Table 3 displays the results of the bivariate and multivariate analyses examining statin use among respondents at high cardiovascular risk. Racial disparities in statin use persist after accounting for differences in demographic, socioeconomic, access to care factors and comorbidity. For example, among older adults at high cardiovascular risk, blacks had significantly lower odds (OR 0.65, 95% CI 0.46, 0.90) and relative risk (RR) (RR 0.78, 95% CI 0.63, 0.95) than whites of using statins. Although in bivariate analyses, there was a modest difference in the rates of statin use between Hispanics and non-Hispanic whites (46% vs. 50%), this difference was not statistically significant in the multivariate model (p = 0.604).

Table 3
Factors associated with racial and ethnic disparities in statin use among older adults at high cardiovascular risk (N = 1066)

Factors associated with aspirin use

Table 4 depicts similar analyses for aspirin use. The racial difference in aspirin use persists after controlling for differences in demographic, comorbidity, socioeconomic and access to care factors; the odds of aspirin use among blacks was lower than that of their white counterparts (OR 0.61 (CI 0.37 0.98) and RR 0.73 (CI 0.51, 0.99)). Although there was also an ethnic disparity in the full model (OR 0.64, (CI 0.33, 1.26) and RR 0.76 (CI 0.46, 1.13)), this difference was not statistically significant (p = 0.192).

Table 4
Factors associated with racial and ethnic disparities in aspirin use among older adults at high cardiovascular risk (N = 1066)

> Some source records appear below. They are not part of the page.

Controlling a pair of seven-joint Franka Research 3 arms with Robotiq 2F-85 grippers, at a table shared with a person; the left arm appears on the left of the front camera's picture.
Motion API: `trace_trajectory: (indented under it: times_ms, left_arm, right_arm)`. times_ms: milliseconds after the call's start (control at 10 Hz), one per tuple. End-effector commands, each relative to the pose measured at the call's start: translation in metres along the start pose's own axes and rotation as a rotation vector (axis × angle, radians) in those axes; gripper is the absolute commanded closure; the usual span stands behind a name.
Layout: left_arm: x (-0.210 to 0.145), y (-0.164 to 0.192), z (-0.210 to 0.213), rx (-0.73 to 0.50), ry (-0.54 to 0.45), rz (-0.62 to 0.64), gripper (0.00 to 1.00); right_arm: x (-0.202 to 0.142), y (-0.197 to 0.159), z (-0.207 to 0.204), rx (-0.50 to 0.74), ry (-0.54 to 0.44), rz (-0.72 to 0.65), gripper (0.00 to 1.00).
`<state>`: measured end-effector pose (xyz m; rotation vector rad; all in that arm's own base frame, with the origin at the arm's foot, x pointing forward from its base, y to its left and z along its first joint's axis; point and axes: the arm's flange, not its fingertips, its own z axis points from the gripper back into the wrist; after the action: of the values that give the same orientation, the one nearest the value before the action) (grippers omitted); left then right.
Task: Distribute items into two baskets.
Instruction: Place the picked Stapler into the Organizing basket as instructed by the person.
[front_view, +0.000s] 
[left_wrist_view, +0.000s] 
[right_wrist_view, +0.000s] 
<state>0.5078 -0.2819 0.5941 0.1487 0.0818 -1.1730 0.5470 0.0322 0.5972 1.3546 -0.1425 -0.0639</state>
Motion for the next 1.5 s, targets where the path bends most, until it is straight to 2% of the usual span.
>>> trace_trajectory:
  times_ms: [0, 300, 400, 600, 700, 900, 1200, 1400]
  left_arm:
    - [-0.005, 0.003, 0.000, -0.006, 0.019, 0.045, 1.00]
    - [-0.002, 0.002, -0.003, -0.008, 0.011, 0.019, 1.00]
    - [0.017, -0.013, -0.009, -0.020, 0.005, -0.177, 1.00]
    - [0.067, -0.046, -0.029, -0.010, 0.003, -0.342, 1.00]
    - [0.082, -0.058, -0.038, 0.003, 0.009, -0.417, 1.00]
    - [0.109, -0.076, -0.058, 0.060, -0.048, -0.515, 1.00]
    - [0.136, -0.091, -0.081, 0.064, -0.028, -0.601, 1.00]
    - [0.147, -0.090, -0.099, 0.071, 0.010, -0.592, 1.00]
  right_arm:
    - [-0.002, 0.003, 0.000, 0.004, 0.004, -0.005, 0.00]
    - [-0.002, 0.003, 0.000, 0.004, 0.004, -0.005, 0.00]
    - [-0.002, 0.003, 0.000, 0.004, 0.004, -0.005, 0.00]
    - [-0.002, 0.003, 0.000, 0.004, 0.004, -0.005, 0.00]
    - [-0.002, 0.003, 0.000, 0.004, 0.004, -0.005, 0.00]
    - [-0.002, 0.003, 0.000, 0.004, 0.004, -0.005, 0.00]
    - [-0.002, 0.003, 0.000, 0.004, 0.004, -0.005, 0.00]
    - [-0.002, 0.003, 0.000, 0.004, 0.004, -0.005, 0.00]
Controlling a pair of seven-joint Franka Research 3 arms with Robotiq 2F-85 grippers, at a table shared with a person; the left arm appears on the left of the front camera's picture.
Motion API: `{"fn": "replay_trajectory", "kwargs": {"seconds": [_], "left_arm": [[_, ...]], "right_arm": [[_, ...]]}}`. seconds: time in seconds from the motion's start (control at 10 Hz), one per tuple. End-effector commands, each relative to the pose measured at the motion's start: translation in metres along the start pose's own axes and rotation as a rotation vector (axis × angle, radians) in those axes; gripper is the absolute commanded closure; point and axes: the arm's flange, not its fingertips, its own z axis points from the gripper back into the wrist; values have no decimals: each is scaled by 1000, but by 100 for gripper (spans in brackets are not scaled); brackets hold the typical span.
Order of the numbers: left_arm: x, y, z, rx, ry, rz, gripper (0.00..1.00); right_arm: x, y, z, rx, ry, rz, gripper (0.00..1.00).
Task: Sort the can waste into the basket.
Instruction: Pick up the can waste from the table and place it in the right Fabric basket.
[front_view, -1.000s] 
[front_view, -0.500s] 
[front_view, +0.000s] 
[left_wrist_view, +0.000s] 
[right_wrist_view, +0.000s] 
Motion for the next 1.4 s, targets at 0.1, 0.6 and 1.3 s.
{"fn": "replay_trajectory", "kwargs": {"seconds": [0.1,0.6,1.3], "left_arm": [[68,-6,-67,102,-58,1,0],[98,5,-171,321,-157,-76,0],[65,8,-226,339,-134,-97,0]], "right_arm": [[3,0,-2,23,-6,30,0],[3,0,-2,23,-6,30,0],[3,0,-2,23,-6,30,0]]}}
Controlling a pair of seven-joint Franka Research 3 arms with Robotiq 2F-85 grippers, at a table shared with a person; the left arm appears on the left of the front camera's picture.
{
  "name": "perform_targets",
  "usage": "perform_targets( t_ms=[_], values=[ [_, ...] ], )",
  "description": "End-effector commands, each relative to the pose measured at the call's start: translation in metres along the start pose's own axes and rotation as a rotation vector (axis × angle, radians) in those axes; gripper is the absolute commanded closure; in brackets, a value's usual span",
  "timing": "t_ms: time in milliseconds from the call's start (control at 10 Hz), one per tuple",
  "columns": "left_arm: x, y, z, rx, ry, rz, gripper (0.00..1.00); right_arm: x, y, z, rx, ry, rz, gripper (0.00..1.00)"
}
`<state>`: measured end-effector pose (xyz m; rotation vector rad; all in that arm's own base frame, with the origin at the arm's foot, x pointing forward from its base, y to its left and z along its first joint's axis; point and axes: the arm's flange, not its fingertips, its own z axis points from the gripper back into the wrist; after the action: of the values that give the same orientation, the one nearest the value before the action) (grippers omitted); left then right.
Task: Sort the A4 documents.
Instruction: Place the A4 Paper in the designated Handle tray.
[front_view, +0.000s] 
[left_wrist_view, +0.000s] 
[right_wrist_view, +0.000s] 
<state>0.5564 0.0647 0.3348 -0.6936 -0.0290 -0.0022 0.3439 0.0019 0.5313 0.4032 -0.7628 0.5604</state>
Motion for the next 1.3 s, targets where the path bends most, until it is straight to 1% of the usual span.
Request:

To our knowledge, this is the first nationally-representative population-based study to describe racial and ethnic disparities in the use of statins and aspirin among community-residing older adults at risk for CVD. In contrast to data derived from clinical audits13,32 or pharmacy claims,14 which tend to overestimate prescription medication use and exclude the use of over-the-counter medications, these data were based on an in-home survey of individuals’ actual medication use. We found that among the third (35%) of older adults at high cardiovascular risk, fewer than half were using aspirin (41%) or statins (48%). These rates indicate substantial underuse of both statins and aspirin among older adults, despite growing evidence demonstrating benefits for the primary and secondary prevention of CVD.3,33 As has been previously reported for younger populations,12,15 we also found that older blacks were significantly less likely than whites to use these cardiovascular medications. These racial disparities among older adults at high cardiovascular risk were not due to differences in socioeconomic or access to care factors. These findings suggest disparities in medication use for prevention of CVD remain an important public health problem that may not result solely from income or access barriers, factors often associated with disparities in non-adherence34 and the quality of medical care,35 respectively. Improvement in both the prescribing13 and actual use of these preventive therapies among older adults at highest cardiovascular risk may provide an important remedy in reducing persistent racial disparities in cardiovascular outcomes.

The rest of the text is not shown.